Decoding the histone code: Analysis of histone post-translational modifications by mass spectrometry

Histone proteins are the fundamental building blocks of eukaryotic chromatin. A diverse array of post-translational modifications (PTMs), such as acetylation, phosphorylation and methylation are found on the N-terminal tails of these proteins. The modifications are hypothesized to inscribe a code that regulates all chromatin-mediated processes. Here a derivatization strategy was employed that allowed for the comprehensive and comparative analysis of histone proteins using nanoflow RP-HPLC mu-electrospray ionization mass spectrometry (mu-ESI-MS). The epsilon-amino groups of lysine residues were converted to propionyl amides. A second derivatization strategy was employed that introduced a stable isotope tag on every carboxy moiety of generated tryptic histone peptides and enabled us to compare the pattern of modifications between two different samples.
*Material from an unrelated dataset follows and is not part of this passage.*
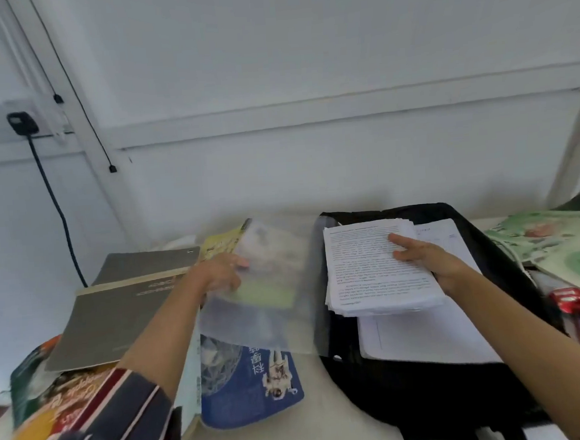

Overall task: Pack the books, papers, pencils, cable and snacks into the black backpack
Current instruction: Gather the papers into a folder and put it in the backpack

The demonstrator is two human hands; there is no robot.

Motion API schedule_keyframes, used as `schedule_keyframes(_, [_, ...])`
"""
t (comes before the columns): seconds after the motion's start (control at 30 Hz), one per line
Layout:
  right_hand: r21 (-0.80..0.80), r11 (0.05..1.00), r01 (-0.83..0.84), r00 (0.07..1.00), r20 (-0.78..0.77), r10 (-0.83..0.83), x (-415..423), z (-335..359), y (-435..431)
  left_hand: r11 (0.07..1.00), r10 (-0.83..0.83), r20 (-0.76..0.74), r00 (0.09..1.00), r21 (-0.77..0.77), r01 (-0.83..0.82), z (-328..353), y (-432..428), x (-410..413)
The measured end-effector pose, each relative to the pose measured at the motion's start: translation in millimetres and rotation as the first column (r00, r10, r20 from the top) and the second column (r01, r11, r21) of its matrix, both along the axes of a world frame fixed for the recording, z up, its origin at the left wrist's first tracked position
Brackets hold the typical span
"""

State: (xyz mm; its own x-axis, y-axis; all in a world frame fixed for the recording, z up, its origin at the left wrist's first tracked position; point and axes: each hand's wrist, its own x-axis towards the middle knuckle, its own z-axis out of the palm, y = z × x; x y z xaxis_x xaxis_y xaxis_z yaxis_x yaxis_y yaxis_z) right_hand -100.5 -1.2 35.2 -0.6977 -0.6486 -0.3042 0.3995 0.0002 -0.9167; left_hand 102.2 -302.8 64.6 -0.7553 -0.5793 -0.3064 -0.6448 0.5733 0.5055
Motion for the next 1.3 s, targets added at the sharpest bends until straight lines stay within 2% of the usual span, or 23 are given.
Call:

A large number of peptides were identified carrying single or multiple previously known and novel modifications. The findings led to the refinement of the previously published histone code hypothesis and gave birth to a new hypothesis---binary switches and modification cassettes.; In a different approach, a combination of gas-phase ion/ion chemistry and tandem mass spectrometry (MS/MS) has been applied for the analysis of underivatized larger histone peptides and intact proteins. Singly charged fluoranthene anions transferred an electron to multiply protonated peptides in a quadrupole linear ion trap (QLT) and induced fragmentation of the peptide backbone along pathways that were analogous to those observed in electron capture dissociation. A second ion/ion reaction utilizing deprotonated benzoic acid was employed to simplify mixtures of highly charged product ions into predominantly singly charged ions. Key biological N-terminal peptides of histone H4 (1--23) and H2B (1--24) and their modification patterns were characterized for the first time with near-complete sequence coverage (>90%). The sequential ion/ion reactions were further applied to larger historic peptides of histone H3 (50 residues), and to entire histone proteins and non-histone proteins of up to 66 kDa. Finally, this technique was applied to an unknown intact histone sample, and identification of an as yet unknown H2A family member was achieved.; The developed methodologies are applicable to histone samples from various sources and can be used to map post-translational modifications or to study changes in modification patterns.